Reproduce every entry exactly and leave its pictures out.

BEGIN SOURCE MATERIAL

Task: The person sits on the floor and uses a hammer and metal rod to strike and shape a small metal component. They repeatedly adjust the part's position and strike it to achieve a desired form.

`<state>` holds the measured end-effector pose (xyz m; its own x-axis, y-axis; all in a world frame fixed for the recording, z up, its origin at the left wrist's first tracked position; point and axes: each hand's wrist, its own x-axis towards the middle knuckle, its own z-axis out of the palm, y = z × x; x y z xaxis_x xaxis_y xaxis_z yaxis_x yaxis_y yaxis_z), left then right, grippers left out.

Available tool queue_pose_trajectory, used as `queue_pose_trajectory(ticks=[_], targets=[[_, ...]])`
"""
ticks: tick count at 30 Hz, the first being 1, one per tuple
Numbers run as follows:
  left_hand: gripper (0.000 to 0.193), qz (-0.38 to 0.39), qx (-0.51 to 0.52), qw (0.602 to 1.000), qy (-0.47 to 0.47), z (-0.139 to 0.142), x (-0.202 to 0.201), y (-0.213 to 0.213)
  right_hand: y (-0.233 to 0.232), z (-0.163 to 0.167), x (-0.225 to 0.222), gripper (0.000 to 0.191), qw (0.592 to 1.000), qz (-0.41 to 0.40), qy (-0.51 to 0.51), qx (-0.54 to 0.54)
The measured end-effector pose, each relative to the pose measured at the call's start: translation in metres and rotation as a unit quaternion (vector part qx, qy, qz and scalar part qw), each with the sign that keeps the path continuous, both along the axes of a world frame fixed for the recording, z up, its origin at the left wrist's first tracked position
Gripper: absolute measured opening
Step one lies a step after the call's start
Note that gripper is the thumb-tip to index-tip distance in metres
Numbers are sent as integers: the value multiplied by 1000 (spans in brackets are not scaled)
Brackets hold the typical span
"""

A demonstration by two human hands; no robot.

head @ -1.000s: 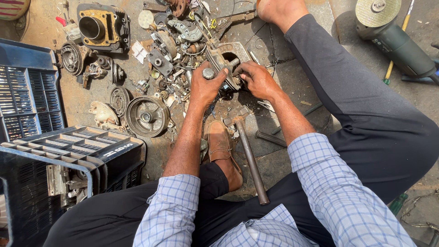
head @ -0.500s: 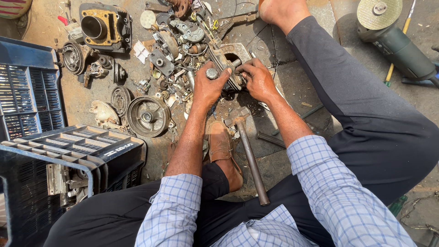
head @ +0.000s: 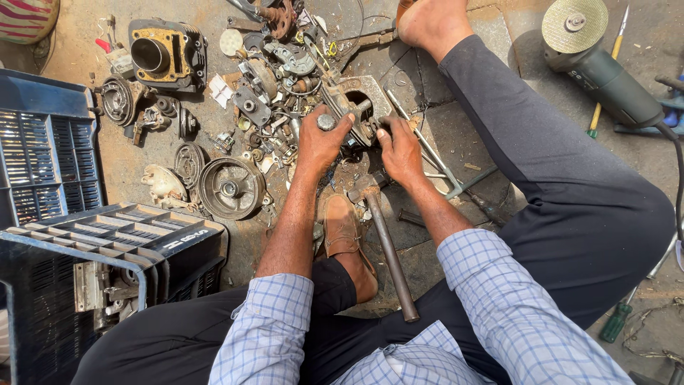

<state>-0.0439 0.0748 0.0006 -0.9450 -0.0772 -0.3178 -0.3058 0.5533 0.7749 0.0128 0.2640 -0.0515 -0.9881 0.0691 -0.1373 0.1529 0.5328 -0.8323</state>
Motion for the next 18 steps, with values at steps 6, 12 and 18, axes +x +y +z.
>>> queue_pose_trajectory(ticks=[6, 12, 18], targets=[[71, 77, 9, 997, -20, 6, 4, 2, 0, -3, 4, 41, 994, 56, 33, 92], [67, 154, 12, 988, 2, 22, 12, -7, -12, 14, 3, 40, 992, 104, 56, 46], [73, 174, -67, 982, -19, 19, 18, -28, -26, 25, -1, 34, 980, 136, 109, 92]])
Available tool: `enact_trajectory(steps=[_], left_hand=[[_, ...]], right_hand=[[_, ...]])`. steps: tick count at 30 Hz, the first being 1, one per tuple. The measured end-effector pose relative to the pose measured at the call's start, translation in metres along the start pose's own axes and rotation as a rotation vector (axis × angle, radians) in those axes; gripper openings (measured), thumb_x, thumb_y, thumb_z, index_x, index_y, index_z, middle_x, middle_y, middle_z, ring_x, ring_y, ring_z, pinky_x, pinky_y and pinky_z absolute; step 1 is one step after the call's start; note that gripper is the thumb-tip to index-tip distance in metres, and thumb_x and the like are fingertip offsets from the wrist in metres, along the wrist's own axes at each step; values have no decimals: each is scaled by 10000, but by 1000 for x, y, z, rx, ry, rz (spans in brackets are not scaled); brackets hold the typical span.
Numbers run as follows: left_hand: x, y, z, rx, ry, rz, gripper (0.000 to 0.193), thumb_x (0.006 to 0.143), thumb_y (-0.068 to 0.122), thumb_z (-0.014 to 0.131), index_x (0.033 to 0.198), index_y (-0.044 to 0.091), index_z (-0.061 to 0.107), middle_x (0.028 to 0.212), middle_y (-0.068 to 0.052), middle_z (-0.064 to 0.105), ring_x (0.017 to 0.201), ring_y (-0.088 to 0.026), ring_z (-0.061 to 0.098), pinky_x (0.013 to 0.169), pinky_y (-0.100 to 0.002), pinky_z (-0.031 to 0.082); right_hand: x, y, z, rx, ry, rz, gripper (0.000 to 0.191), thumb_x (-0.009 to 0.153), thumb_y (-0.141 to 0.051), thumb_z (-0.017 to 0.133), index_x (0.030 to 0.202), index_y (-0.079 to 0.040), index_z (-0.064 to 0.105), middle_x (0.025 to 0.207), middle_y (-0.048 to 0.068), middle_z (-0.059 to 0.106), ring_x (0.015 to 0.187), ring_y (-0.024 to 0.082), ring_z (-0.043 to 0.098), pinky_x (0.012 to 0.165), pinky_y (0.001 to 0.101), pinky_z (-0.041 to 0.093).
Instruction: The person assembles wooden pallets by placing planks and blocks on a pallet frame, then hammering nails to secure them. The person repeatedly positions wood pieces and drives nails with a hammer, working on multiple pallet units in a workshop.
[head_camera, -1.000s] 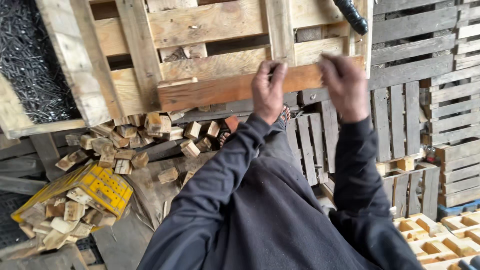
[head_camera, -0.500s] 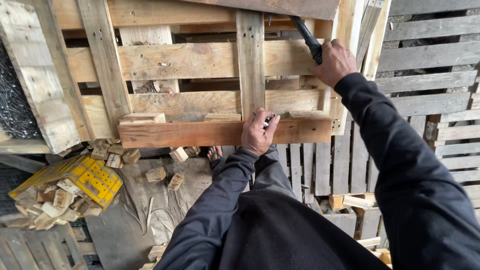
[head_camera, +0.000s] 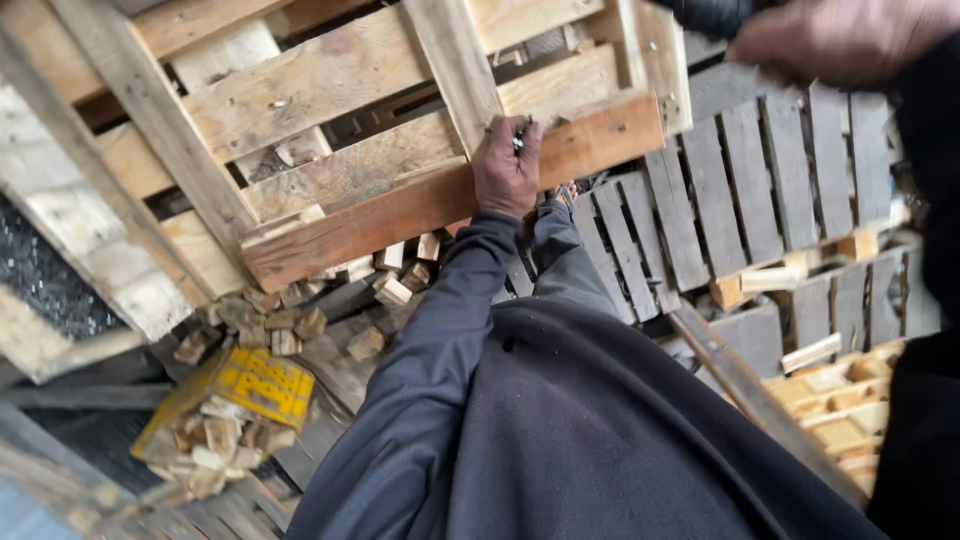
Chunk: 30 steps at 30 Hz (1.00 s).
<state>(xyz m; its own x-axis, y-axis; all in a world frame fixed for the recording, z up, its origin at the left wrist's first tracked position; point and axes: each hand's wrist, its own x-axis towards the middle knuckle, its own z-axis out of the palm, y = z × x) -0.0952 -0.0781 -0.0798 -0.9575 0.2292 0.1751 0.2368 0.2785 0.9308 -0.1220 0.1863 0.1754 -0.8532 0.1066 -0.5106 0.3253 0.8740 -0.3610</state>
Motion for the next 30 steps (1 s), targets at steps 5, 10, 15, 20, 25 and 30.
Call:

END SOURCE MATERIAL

§ **ANSWER SECTION**:
Task: The person sits on the floor and uses a hammer and metal rod to strike and shape a small metal component. They repeatedly adjust the part's position and strike it to achieve a desired form.

`<state>` holds the measured end-effector pose (xyz m; its own x-axis, y-axis; all in a world frame fixed for the recording, z up, its origin at the left wrist's first tracked position; point and axes: each hand's wrist, its own x-axis towards the middle knuckle, its own z-axis out of the palm, y = z × x; x y z xaxis_x xaxis_y xaxis_z yaxis_x yaxis_y yaxis_z), left then right, grippers left out.

Available tool queue_pose_trajectory, used as `queue_pose_trajectory(ticks=[_], targets=[[_, ...]])`
"""
ticks: tick count at 30 Hz, the first being 1, one per tuple
Numbers run as follows:
  left_hand: gripper (0.000 to 0.193), qz (-0.38 to 0.39), qx (-0.51 to 0.52), qw (0.602 to 1.000), qy (-0.47 to 0.47), z (-0.139 to 0.142), x (-0.202 to 0.201), y (-0.213 to 0.213)
  right_hand: y (-0.233 to 0.232), z (-0.163 to 0.167), x (-0.225 to 0.222), gripper (0.000 to 0.191), qw (0.592 to 1.000), qz (-0.41 to 0.40), qy (-0.51 to 0.51), qx (-0.54 to 0.54)
The measured end-effector pose, each relative to the pose measured at the call's start: translation in metres and rotation as a unit quaternion (vector part qx, qy, qz and scalar part qw), each with the sign that keeps the path continuous, both along the axes of a world frame fixed for the recording, z up, its origin at the left wrist's first tracked position
Gripper: absolute measured opening
Step one lies a step after the call's start
Note that gripper is the thumb-tip to index-tip distance in metres
Numbers are sent as integers: the value multiplied by 1000 (spans in brackets are not scaled)
Brackets hold the typical span
"""

A demonstration by two human hands; no robot.

head @ -1.000s: 
head @ -0.500s: 
head @ +0.000s: 

<state>-0.0439 0.0748 0.0006 -0.9450 -0.0772 -0.3178 -0.3058 0.5533 0.7749 0.0128 0.2640 -0.0515 -0.9881 0.0691 -0.1373 0.1529 0.5328 -0.8323</state>
Motion for the next 18 steps, with values at steps 6, 12 and 18, axes +x +y +z.
>>> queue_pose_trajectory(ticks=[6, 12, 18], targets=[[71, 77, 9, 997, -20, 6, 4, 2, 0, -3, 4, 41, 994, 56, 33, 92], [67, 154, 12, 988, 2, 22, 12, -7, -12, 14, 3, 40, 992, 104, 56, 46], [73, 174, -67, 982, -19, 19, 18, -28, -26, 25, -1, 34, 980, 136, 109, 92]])
Available tool: `enact_trajectory(steps=[_], left_hand=[[_, ...]], right_hand=[[_, ...]])`. steps: tick count at 30 Hz, the first being 1, one per tuple. The measured end-effector pose relative to the pose measured at the call's start, translation in metres along the start pose's own axes and rotation as a rotation vector (axis × angle, radians) in those axes; gripper openings (measured), thumb_x, thumb_y, thumb_z, index_x, index_y, index_z, middle_x, middle_y, middle_z, ring_x, ring_y, ring_z, pinky_x, pinky_y and pinky_z absolute; step 1 is one step after the call's start; note that gripper is the thumb-tip to index-tip distance in metres, and thumb_x and the like are fingertip offsets from the wrist in metres, along the wrist's own axes at each step; values have no decimals: each is scaled by 10000, but by 1000 for x, y, z, rx, ry, rz (spans in brackets are not scaled); brackets hold the typical span.
Numbers run as follows: left_hand: x, y, z, rx, ry, rz, gripper (0.000 to 0.193), thumb_x (0.006 to 0.143), thumb_y (-0.068 to 0.122), thumb_z (-0.014 to 0.131), index_x (0.033 to 0.198), index_y (-0.044 to 0.091), index_z (-0.061 to 0.107), middle_x (0.028 to 0.212), middle_y (-0.068 to 0.052), middle_z (-0.064 to 0.105), ring_x (0.017 to 0.201), ring_y (-0.088 to 0.026), ring_z (-0.061 to 0.098), pinky_x (0.013 to 0.169), pinky_y (-0.100 to 0.002), pinky_z (-0.031 to 0.082); right_hand: x, y, z, rx, ry, rz, gripper (0.000 to 0.191), thumb_x (-0.009 to 0.153), thumb_y (-0.141 to 0.051), thumb_z (-0.017 to 0.133), index_x (0.030 to 0.202), index_y (-0.079 to 0.040), index_z (-0.064 to 0.105), middle_x (0.025 to 0.207), middle_y (-0.048 to 0.068), middle_z (-0.059 to 0.106), ring_x (0.015 to 0.187), ring_y (-0.024 to 0.082), ring_z (-0.043 to 0.098), pinky_x (0.012 to 0.165), pinky_y (0.001 to 0.101), pinky_z (-0.041 to 0.093).
Instruction: The person assembles wooden pallets by placing planks and blocks on a pallet frame, then hammering nails to secure them. The person repeatedly positions wood pieces and drives nails with a hammer, working on multiple pallet units in a workshop.
[head_camera, -1.000s] 
[head_camera, -0.500s] 
[head_camera, +0.000s] 
Chunk: 30 steps at 30 Hz (1.00 s).
<state>(xyz m; its own x-axis, y-axis; all in a world frame fixed for the recording, z up, its origin at the left wrist's first tracked position; point and axes: each hand's wrist, its own x-axis towards the middle knuckle, its own z-axis out of the palm, y = z × x) -0.0952 -0.0781 -0.0798 -0.9575 0.2292 0.1751 0.2368 0.2785 0.9308 -0.1220 0.1863 0.1754 -0.8532 0.1066 -0.5106 0.3253 0.8740 -0.3610</state>
Motion for the next 30 steps (1 s), targets at steps 5, 10, 15, 20, 25 and 30.
Call:

There is no more output for this exercise.